18

7K 720 33
                                    

"Feb, kok lo malah marahin gue? Udah baik gue peduli sama lo."

Feby mengabaikan segala celoteh Leon. Ia bermaksud pergi ke kamarnya. Leon mengikutinya dari belakang.

"Lo baru berantem sama pacar lo, ya?"

"Dia bukan pacar saya, dia kakak saya."

"Oh, gue pikir pacar lo. Abis kelihatan kayak jeales gitu."

Feby mengabaikan ucapan Leon, ia terlalu malas untuk menanggapi. Ia masih memikirkan bagaimana caranya meminta maaf pada abangnya.

"Feb, lo marah sama gue?"

Feby masuk ke kamarnya, ia membanting pintu kencang.

"Feb!"

Di dalam kamar Feby merenungi kesalahannya. Ia merasa sudah berbicara keterlaluan kepada Tama.

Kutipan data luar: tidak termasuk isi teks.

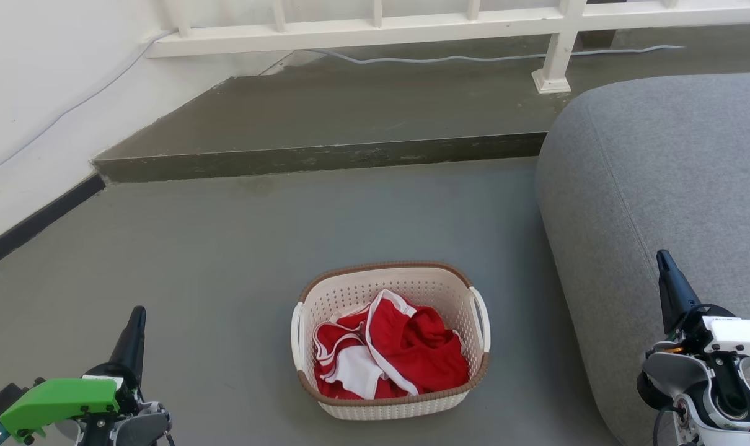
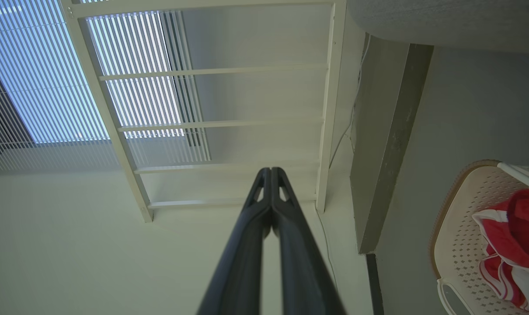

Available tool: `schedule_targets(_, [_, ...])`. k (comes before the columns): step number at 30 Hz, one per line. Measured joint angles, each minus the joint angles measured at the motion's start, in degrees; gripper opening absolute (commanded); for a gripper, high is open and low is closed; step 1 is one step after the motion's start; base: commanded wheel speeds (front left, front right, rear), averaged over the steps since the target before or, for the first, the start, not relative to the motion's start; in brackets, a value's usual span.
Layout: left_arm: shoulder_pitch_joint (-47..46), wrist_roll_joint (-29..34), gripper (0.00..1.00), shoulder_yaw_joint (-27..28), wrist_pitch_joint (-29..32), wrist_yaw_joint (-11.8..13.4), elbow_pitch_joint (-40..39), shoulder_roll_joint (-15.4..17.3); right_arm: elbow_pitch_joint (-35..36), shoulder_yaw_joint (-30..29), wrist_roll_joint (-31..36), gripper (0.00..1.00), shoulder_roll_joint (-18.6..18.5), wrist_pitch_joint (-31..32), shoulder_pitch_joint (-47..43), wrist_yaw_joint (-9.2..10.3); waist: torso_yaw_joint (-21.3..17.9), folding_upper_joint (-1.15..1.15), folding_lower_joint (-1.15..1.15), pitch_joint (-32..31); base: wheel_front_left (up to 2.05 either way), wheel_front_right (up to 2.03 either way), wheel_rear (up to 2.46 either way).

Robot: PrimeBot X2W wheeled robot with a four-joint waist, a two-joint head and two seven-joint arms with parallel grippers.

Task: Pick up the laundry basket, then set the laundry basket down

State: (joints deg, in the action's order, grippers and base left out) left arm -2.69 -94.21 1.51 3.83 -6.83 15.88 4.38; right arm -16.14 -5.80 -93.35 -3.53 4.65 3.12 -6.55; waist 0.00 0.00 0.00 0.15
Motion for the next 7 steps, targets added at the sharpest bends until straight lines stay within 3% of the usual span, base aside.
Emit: schedule_targets(7, [0.0, 0.0, 0.0, 0.0, 0.0, 0.0, 0.0, 0.0, 0.0, 0.0, 0.0, 0.0, 0.0, 0.0, 0.0, -0.01, 0.0, 0.0, 0.0, 0.0, 0.0, 0.0, 0.0])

Tiba-tiba ia teringat akan kenangan dengan Tama saat mereka kecil. Tama tak pernah mengganggunya. Bahkan ia selalu mengalah padanya. Mungkin karena perbedaan usia mereka yang cukup jauh.

Setelah sang ayah meninggal, Tama merawatnya dengan penuh kasih sayang. Ia memastikan semua kebutuhannya tercukupi.

Feby teringat  akan ekspresi Tama saat ia mengatakan telah membencinya. Ekspresi yang begitu terluka.

Feby kembali menangis, ia sangat menyesal akan perbuatannya.

"Mas Tama, maafin aku."

***

Hari ini Feby berangkat kerja dengan lesu. Leon sudah menunggunya di Lobby.

"Feb, muka lo kucel amat?"

Feby mengabaikan ucapan Leon. Ia pergi ke jalan raya, hendak menyetop angkot.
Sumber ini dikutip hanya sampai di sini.